The Economy of Cryptocurrencies: Trends and Future Prospects

The cryptocurrency market has witnessed an unprecedented rise following the announcement of Donald Trump’s victory in the U.S. elections, with the price of Bitcoin reaching a record high of $87,500. This marks a significant shift occurring for the first time in the history of digital currencies and reflects the nature of the upcoming phase due to Trump’s endorsement of digital assets during his campaign. This momentum is further buoyed by Elon Musk, a prominent figure in the new U.S. administration and a strong supporter of these currencies. This approach contrasts sharply with the previous climate, where there was a movement to demonize cryptocurrencies, viewing them as a means for money laundering.

Digital currencies are seen as the natural evolution of money, eliminating the necessity for it to exist in paper form. Thus, the digital transformation in currency issuance is viewed as a normal transition. Although there are currently around 14,000 cryptocurrencies in the market, with 9,000 of them being active, they lack acceptance, as they do not fulfill all the functions of money and are not issued by a central authority.

Unstable Investments:

Cryptocurrencies are characterized by their scarcity and the decentralization of transactions, eliminating the need for a third party or intermediary. However, they are not suitable as a secure investment option or a substitute for traditional money, due to several considerations, including their instability and exposure to sharp value fluctuations. This makes their use as a medium of exchange impractical, and they do not serve as a reliable store of value or a trusted “currency reserve,” primarily because of their significant volatility. Furthermore, they are built on the concept of a “Ponzi scheme,” meaning that older investors in units like Bitcoin reap substantial returns from new investors entering the market.

When compared to cryptocurrencies, investing in gold, for instance, proves to be more stable and reliable, as it carries significantly lower levels of risk and volatility. Therefore, investments in cryptocurrencies cannot be classified as safe. While the severe fluctuations in these currencies reflect the magnitude and limits of the risks associated with investing in them, they also suggest the potential for significant profits over short time periods, acknowledging that risks are correlated with returns.

Cryptocurrencies could acquire characteristics of money if issued by central banks or under their supervision, enhancing their transparency and stability. This is a direction that China and other countries are beginning to pursue, with the International Monetary Fund (IMF) also supporting policy makers in evaluating the need for digital currency issuance. In this context, Nafeh stated that any proposed digital currency should be issued based on a different reserve, grounded in energy rather than the dollar.

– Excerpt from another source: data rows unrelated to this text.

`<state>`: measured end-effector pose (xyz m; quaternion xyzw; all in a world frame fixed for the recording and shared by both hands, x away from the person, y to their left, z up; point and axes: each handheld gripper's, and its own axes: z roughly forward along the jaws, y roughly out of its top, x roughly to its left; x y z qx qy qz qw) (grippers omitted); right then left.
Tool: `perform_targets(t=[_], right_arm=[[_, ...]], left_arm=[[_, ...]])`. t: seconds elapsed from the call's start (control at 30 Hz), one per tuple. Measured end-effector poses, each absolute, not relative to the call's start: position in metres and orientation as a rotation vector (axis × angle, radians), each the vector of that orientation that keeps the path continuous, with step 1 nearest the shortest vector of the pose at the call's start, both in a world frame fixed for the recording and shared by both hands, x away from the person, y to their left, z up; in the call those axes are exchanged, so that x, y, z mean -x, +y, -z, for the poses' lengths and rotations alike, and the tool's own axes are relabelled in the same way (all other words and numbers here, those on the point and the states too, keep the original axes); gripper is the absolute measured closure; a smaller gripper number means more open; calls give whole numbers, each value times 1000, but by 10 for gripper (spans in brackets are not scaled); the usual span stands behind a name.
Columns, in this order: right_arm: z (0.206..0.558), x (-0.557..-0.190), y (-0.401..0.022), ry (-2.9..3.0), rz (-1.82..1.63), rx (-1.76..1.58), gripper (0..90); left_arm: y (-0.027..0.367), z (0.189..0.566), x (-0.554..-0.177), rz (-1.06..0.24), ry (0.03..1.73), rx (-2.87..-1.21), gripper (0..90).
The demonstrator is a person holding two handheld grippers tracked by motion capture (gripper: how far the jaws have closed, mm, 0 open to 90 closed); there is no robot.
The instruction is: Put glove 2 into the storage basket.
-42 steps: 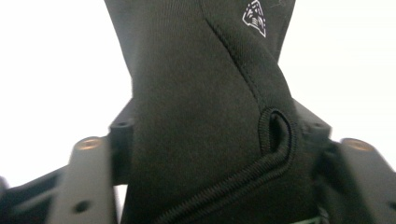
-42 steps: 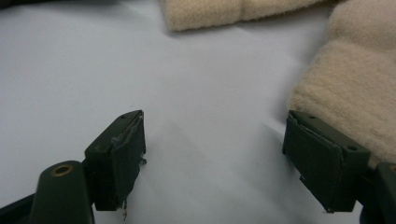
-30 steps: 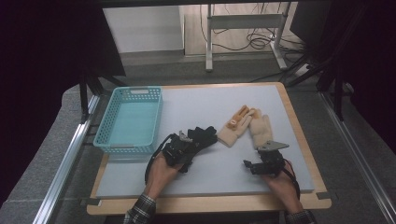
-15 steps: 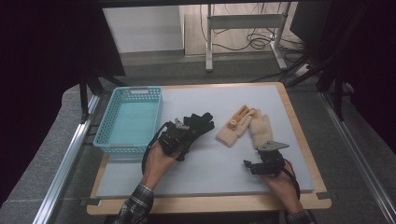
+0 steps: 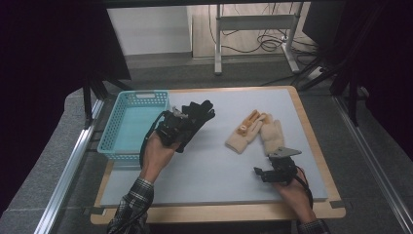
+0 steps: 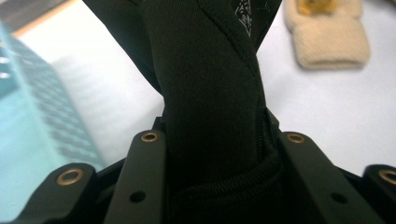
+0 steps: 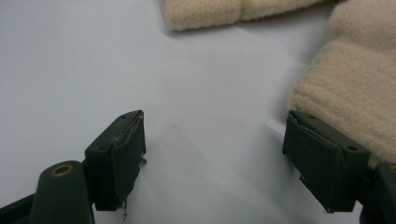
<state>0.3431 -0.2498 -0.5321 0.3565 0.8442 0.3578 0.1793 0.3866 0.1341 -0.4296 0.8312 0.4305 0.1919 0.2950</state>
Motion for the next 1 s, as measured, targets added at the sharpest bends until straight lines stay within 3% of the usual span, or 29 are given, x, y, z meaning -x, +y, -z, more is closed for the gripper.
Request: perform_targets(t=[0.5, 1.0], right_arm=[[532, -343, -250, 2386, -1011, -1007, 210], [532, -343, -250, 2386, -1012, -1008, 210]], left_arm=[[201, 403, -403, -625, 1338, -2122, 669], [281, 438, -423, -606, 1661, -2079, 666]])
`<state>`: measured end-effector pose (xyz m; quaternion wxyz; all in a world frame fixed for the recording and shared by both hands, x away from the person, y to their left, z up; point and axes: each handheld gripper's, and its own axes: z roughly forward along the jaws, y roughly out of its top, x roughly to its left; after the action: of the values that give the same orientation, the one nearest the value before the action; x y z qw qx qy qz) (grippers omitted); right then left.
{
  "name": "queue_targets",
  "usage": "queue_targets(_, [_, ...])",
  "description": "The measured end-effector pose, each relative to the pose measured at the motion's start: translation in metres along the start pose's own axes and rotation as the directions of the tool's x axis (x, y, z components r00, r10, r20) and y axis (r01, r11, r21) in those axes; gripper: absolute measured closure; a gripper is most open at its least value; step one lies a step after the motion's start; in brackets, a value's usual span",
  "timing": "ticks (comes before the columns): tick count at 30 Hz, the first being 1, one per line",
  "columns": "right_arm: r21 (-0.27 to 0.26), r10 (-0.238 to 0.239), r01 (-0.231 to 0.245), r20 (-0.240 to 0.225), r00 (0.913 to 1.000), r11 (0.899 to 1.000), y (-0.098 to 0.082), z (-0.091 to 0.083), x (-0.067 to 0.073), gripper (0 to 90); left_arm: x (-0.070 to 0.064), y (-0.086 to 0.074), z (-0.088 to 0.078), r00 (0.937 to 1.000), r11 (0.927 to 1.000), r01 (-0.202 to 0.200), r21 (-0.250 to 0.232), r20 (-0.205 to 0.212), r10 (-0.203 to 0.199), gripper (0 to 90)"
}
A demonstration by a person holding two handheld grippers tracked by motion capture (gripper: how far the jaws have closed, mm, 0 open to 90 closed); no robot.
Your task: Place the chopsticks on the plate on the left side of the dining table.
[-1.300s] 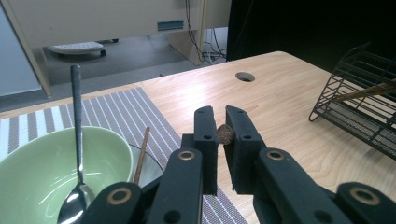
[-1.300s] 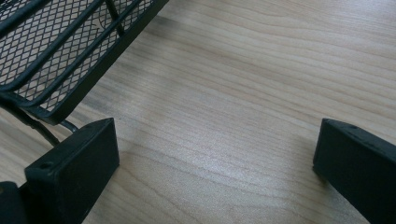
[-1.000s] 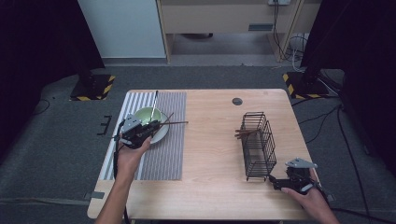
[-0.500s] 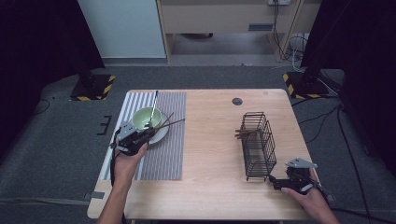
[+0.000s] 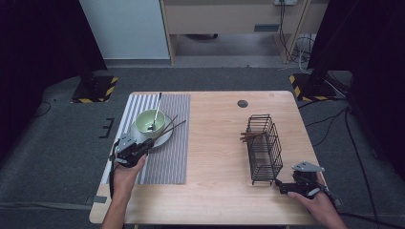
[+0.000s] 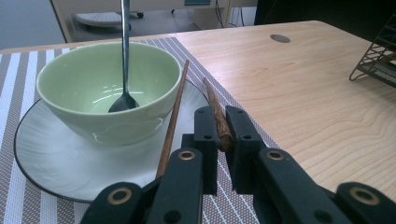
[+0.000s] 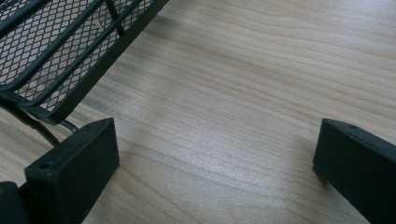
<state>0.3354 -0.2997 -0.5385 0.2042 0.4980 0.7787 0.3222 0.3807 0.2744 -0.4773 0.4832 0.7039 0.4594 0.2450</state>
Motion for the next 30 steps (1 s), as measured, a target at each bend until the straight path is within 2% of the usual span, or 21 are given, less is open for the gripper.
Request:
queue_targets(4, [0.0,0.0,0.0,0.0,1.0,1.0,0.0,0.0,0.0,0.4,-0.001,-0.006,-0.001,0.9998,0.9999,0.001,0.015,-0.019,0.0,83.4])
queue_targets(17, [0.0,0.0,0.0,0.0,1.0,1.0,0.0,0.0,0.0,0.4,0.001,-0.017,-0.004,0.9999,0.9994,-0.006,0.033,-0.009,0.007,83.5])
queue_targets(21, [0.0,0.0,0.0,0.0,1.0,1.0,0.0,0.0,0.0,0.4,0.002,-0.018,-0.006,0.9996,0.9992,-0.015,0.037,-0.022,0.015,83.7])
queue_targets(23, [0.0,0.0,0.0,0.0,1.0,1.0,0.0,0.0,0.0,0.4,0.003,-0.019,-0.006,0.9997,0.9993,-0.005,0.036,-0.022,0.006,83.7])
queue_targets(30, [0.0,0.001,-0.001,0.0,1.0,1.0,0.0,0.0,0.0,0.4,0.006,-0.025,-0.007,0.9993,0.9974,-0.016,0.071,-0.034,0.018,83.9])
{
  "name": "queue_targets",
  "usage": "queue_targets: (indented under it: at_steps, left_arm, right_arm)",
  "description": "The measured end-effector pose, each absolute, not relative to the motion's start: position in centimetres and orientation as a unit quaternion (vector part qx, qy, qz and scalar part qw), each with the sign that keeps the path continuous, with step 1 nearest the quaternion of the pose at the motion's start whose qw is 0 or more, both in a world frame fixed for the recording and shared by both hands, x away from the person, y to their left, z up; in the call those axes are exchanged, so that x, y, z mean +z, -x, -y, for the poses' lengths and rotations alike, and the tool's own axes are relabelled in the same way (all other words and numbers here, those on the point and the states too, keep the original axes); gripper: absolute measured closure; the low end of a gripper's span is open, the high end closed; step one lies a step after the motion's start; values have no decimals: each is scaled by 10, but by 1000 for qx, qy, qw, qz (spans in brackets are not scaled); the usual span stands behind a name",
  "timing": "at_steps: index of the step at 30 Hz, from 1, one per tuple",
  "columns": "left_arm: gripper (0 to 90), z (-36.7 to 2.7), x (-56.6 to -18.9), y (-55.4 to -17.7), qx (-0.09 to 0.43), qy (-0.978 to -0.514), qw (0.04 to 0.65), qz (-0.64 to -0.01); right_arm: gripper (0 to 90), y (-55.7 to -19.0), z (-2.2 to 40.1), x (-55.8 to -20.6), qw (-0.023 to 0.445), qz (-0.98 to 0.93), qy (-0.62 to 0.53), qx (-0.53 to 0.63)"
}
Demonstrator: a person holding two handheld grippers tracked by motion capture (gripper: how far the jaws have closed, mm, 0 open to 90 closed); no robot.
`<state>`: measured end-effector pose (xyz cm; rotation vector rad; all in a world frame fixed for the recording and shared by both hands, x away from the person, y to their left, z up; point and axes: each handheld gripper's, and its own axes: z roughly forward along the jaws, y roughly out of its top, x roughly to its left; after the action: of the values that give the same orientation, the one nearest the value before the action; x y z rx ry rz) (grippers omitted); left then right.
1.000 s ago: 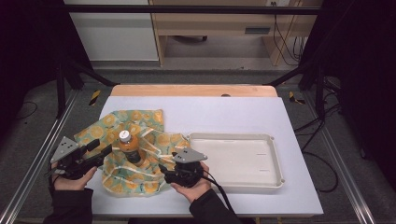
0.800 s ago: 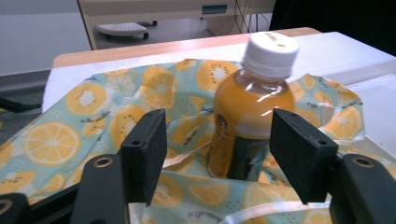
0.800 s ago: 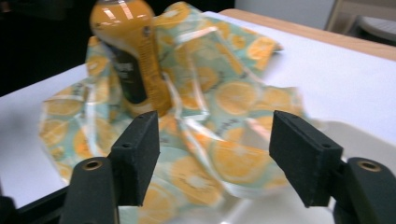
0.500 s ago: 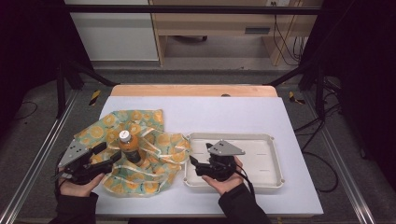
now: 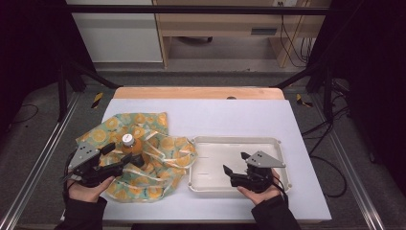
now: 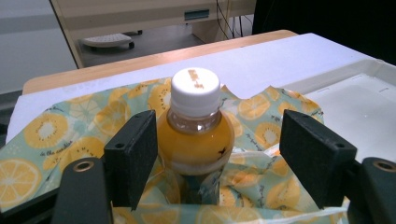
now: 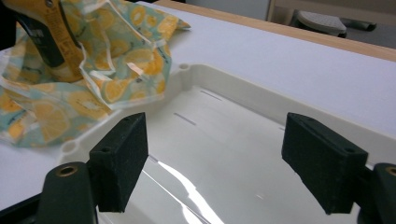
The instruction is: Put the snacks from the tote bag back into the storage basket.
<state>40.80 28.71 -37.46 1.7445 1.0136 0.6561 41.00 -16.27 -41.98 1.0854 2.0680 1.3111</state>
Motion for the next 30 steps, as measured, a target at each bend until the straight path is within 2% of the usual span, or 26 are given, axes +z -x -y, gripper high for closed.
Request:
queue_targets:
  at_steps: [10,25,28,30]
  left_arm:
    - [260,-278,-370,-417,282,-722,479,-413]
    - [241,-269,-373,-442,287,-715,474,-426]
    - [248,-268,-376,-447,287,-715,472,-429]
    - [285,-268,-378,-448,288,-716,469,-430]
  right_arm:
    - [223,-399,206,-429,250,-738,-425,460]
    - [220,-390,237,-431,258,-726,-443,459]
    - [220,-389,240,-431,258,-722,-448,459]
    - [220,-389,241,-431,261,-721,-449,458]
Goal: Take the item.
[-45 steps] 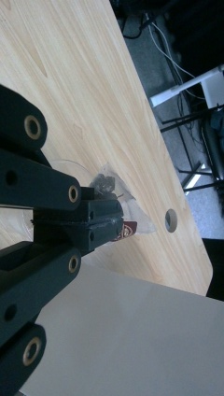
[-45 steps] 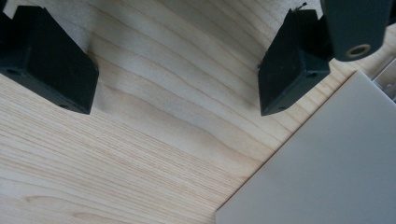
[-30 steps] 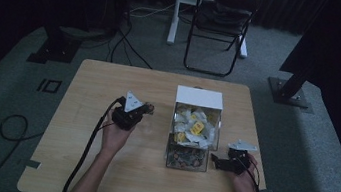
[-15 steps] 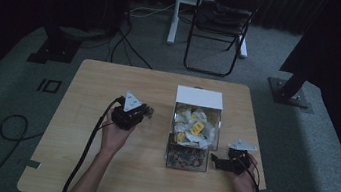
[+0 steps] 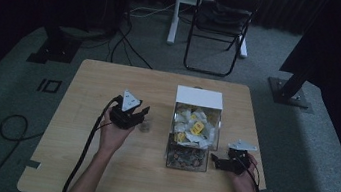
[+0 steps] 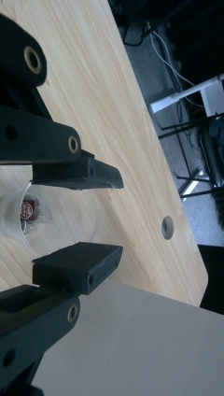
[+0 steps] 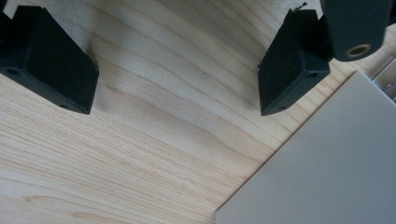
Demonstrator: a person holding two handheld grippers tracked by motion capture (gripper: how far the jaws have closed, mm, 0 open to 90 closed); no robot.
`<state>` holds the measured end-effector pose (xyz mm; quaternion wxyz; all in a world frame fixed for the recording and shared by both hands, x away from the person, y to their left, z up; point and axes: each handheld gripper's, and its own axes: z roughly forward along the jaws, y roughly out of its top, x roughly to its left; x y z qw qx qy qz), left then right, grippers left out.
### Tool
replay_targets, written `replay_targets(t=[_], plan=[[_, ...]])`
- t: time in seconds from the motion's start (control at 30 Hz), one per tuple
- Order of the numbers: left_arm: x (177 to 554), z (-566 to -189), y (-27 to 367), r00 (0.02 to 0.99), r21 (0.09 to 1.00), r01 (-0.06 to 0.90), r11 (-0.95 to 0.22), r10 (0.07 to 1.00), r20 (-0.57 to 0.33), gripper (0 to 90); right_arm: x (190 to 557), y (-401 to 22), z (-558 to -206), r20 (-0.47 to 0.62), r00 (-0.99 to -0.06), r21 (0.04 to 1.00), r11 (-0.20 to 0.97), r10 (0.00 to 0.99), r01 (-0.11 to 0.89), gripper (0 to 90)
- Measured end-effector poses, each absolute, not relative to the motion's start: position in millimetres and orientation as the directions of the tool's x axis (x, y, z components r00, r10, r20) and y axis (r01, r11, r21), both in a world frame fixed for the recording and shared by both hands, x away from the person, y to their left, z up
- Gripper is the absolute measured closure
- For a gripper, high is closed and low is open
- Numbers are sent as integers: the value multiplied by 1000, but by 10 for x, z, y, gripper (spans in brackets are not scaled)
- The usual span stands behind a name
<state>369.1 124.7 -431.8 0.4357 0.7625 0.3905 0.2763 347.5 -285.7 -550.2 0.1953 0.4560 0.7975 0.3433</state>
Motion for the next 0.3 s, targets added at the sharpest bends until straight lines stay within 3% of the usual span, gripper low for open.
replay_targets(t=[0.3], plan=[[3686,-4302,1264,537,882,353,-312,840,83,619,3475,-2857,-5502,2,-508,726,348,861,594,120]])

If central bank-backed digital currencies come to fruition, this could undermine traditional cryptocurrencies, confining their use to speculation and illegal transactions associated with countries under sanctions, such as Russia and Iran, which utilize them in trade exchanges.

The Need for Digital Energy Currencies:

Currently, the energy consumed in mining cryptocurrencies is largely wasted, despite claims from some miners that they have developed mechanisms to convert energy consumption in the mining process into artificial intelligence products during periods when cryptocurrency prices are low.

Overall, energy consumption presents major challenges for cryptocurrencies, as the energy used in mining may equal that of several countries, and it is consumed in large quantities without yielding tangible benefits. This results in wasted energy, posing both an environmental and economic challenge that necessitates the exploration of more sustainable alternatives.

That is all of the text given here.